Les dessins stylisés, presque abstraits, pouvaient être interprétés comme deux cœurs en flammes, surmontés d’un lys autour duquel frétillait un poisson – images associées à saint Antoine de Padoue, patron des marins, des naufragés et des prisonniers, comme l’apprit Panneton en fouillant sur Google.

Marins ? Il alla chercher la photo de Tania et Meursault, devant le bateau, le Saint-Antoine. Il scanna l’image, l’agrandit, faisant apparaître une sorte d’armoirie où un observateur bien disposé pouvait distinguer un cœur en flammes, un poisson, un lys. À quelques fioritures près, la réplique du tatouage qui s’étalait depuis au moins trois décennies sur l’avant-bras droit de Meursault.

Là, il tenait quelque chose. Mais quoi ? Antoine, comme dans Antoine Meursault ? Ou comme dans saint Antoine de Padoue ? Ou comme dans la Société Saint-Antoine ? Et l’école Saint-Antoine ? Pourquoi l’école ?

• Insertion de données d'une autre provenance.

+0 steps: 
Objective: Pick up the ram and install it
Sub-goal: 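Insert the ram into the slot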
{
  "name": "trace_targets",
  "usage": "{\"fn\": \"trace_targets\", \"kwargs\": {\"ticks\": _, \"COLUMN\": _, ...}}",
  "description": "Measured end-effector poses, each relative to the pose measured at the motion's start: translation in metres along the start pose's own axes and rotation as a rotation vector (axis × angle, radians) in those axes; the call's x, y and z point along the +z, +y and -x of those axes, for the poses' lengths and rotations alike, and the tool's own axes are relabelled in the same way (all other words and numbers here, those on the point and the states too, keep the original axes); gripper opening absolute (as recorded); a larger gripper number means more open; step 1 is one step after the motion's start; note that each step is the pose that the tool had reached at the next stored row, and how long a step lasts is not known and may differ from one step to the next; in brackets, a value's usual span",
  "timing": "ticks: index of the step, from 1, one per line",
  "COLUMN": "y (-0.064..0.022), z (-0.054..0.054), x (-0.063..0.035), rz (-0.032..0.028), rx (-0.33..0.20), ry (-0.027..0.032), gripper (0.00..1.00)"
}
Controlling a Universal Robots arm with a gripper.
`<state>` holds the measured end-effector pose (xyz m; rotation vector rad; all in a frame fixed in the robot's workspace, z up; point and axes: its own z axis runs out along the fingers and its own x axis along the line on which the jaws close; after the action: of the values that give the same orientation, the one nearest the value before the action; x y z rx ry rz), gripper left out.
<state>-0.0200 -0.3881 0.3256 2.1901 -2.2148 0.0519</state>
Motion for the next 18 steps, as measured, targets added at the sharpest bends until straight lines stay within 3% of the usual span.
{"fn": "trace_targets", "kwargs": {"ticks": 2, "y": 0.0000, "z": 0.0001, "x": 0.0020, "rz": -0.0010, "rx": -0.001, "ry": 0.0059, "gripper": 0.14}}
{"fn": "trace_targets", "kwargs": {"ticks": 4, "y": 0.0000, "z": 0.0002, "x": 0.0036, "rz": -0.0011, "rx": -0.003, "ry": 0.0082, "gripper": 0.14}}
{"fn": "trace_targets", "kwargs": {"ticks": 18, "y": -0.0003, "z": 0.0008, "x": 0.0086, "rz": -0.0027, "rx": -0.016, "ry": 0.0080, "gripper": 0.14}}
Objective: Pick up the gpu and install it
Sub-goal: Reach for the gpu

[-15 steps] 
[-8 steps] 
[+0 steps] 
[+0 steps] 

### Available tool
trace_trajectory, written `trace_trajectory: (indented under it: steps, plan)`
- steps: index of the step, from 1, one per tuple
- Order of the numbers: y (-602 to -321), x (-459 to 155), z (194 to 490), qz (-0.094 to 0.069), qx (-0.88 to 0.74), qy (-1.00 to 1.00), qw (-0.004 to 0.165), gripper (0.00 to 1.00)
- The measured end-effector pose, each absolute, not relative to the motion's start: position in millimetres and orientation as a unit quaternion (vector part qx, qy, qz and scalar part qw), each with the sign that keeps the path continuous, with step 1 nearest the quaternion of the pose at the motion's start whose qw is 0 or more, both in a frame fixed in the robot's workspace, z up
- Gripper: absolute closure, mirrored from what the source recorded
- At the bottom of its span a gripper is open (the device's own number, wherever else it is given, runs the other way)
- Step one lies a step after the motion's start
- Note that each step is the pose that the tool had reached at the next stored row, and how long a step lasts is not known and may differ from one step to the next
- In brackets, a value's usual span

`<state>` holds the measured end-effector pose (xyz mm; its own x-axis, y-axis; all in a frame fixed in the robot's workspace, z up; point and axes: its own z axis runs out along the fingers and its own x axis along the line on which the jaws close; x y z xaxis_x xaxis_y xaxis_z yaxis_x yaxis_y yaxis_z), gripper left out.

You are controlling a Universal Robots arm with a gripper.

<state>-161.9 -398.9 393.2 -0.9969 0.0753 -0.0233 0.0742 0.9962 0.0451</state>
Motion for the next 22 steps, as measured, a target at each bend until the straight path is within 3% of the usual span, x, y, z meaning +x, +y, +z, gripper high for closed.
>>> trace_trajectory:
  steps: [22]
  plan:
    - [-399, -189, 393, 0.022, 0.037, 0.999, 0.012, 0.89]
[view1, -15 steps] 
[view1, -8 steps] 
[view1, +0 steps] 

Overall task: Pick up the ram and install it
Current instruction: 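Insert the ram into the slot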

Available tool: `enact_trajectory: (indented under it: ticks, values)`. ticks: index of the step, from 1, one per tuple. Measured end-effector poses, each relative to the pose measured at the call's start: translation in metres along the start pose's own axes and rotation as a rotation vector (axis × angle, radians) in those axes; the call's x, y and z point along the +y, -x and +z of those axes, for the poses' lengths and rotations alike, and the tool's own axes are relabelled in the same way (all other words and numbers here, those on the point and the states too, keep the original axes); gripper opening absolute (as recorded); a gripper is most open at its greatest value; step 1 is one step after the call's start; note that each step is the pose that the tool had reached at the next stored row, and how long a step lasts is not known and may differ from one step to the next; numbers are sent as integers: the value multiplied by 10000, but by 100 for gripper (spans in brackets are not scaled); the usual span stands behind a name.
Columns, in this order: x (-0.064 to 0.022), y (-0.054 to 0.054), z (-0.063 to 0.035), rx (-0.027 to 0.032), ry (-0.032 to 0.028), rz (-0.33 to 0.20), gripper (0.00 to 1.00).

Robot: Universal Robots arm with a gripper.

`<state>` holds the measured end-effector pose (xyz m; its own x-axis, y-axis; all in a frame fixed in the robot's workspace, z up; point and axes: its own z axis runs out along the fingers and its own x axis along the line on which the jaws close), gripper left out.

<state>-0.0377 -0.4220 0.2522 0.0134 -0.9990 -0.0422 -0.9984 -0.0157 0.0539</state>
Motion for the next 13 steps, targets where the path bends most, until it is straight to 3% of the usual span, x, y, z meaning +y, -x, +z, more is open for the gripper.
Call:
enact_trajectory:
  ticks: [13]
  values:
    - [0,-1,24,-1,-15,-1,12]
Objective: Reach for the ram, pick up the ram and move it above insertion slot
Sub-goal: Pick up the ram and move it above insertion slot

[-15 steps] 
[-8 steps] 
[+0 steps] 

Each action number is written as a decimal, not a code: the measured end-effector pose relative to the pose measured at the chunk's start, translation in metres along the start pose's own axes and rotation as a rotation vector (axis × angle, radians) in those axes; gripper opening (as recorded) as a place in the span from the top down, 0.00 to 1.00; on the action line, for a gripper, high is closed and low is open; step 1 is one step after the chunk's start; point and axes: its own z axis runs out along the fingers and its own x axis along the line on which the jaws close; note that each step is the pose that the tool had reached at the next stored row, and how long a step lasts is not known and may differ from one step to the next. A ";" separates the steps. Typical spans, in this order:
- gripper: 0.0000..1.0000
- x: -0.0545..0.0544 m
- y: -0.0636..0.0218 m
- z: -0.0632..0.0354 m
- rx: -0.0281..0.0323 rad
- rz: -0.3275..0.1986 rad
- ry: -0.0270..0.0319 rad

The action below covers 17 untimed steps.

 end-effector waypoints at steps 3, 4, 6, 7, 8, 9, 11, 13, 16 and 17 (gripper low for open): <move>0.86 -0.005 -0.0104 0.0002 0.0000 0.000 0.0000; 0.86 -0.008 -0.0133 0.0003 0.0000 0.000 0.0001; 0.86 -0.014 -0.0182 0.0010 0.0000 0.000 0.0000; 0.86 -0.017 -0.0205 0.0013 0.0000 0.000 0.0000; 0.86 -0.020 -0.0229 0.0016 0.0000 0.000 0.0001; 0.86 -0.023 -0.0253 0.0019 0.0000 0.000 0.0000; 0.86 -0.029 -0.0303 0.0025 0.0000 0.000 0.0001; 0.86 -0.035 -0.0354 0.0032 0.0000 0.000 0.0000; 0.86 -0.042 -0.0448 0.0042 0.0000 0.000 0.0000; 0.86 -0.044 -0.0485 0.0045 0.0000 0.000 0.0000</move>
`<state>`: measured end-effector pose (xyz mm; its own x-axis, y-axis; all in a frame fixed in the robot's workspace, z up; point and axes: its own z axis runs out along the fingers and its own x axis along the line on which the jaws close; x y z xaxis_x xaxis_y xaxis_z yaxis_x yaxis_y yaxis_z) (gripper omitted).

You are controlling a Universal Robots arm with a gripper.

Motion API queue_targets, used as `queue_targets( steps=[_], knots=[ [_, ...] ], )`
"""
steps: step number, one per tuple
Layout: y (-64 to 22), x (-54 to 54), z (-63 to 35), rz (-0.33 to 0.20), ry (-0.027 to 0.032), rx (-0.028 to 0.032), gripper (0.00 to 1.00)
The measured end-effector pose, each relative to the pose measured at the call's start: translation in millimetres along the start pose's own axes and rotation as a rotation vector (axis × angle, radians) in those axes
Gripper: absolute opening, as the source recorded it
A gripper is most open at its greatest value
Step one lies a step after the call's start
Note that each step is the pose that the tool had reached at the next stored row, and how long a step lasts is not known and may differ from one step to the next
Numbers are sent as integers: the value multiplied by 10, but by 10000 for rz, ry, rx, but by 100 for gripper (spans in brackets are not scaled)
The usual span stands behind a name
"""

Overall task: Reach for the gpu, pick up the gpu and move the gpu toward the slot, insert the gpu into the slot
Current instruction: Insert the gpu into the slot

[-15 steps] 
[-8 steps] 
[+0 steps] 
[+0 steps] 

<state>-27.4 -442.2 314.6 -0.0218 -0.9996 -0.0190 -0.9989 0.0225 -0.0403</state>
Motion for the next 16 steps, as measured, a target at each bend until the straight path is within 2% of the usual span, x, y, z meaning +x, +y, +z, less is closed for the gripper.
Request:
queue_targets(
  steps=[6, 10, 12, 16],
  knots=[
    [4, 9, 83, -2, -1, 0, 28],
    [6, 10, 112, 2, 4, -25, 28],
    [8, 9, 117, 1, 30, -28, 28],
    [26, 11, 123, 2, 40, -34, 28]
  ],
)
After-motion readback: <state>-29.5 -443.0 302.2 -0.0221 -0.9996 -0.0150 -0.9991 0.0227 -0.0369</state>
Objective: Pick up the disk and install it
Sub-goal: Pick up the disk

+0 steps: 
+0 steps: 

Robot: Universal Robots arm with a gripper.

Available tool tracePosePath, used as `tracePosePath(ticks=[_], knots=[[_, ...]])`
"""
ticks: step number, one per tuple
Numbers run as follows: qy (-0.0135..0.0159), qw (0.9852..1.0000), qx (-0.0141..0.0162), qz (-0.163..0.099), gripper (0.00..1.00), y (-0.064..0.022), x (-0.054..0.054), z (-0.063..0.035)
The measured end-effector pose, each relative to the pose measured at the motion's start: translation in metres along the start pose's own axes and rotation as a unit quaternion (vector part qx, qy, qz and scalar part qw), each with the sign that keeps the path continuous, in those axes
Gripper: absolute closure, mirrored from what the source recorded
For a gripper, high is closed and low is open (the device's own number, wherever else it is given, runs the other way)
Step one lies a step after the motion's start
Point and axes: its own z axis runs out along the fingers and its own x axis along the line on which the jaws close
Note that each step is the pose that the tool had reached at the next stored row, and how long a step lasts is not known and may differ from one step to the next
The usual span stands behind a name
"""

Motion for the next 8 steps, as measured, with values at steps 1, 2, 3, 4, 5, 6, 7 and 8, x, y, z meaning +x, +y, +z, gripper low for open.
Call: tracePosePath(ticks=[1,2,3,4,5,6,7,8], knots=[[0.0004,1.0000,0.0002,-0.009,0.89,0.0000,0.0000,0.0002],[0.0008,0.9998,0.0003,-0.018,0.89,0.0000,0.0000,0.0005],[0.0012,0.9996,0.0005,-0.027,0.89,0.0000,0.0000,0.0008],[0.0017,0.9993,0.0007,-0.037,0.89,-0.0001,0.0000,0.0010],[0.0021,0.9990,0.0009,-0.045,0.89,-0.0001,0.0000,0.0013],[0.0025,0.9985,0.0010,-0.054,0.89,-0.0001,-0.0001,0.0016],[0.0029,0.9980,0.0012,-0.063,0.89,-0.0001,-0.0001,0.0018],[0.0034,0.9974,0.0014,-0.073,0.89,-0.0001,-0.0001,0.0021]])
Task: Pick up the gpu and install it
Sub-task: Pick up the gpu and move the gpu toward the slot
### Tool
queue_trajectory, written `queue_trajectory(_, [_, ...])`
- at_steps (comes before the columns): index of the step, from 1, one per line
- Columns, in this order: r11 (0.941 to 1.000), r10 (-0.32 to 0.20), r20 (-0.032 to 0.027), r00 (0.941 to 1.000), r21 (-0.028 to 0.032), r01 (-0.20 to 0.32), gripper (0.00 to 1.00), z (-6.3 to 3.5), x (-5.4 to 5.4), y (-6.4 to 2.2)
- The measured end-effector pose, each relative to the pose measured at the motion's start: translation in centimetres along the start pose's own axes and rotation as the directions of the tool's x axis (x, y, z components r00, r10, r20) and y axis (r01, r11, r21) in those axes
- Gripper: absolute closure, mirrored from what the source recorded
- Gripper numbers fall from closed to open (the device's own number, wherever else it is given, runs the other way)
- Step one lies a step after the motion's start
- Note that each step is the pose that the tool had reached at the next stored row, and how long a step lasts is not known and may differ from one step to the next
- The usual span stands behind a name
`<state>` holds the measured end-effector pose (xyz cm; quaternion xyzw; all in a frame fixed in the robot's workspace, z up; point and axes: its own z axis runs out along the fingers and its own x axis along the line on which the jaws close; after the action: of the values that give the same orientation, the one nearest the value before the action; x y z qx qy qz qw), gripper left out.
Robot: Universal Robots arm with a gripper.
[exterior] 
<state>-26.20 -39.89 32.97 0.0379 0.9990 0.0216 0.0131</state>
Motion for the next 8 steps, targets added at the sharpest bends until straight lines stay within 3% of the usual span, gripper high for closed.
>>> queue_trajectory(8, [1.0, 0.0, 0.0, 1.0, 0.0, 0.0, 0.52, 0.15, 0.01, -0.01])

Ce samedi-là, Panneton passa une grande partie de la journée au bureau. Cette enquête l’obsédait : il avait déjà trois meurtres sur les bras, et pas le moindre suspect minimalement crédible. Il regarda l’horloge murale, qui indiquait 18 h. Merde, sa fille venait souper à la maison, avec son mari et leurs jumeaux. Il devait rentrer.

Il s’étira, se frotta les yeux – et se rendit compte qu’une animation inhabituelle, pour un samedi, régnait près du bureau du chef du service des homicides, de l’autre côté du couloir.

– Panneton, cria un jeune policier de l’équipe du week-end. Un meurtre. Une femme. Dans Saint-Léonard.

Lucia, pensa Panneton, et il sentit ses jambes ramollir. Lucia.

Jules Lessard émergea du bureau des homicides, avec sa tête des mauvais jours. Que faisait-il là un samedi ? Le policier vit son patron le fixer de ses yeux rapprochés : Panneton, dans mon bureau !

Il n’y avait pas 36 000 solutions pour retarder un peu la rencontre, le temps de reprendre le contrôle de ses émotions.

– Faut qu’j’aille pisser, marmonna Panneton.

– Ça tombe bien, moi aussi, répliqua Lessard.

Quelle teigne, celui-là, pensa le policier en baissant la fermeture éclair de son jeans noir, à un pied de son patron. Ils pissèrent en silence. Panneton revoyait dans sa tête le visage nerveux de Lucia, sa tête d’ancienne reine déchue de sa couronne. Et courant à sa perte, il le savait maintenant.

Quand il se tourna vers Lessard, celui-ci était en train de se savonner les mains au-dessus de l’évier. Il les passa sous le jet d’eau et hurla : fuck, c’est brûlant !

Il retira ses mains et les leva brusquement au-dessus de sa tête, laissant à découvert son avant-bras droit. Panneton eut à peine le temps d’apercevoir le tatouage, quand Lessard rabattit la manche de sa chemise. Viens dans mon bureau, ordonna-t-il.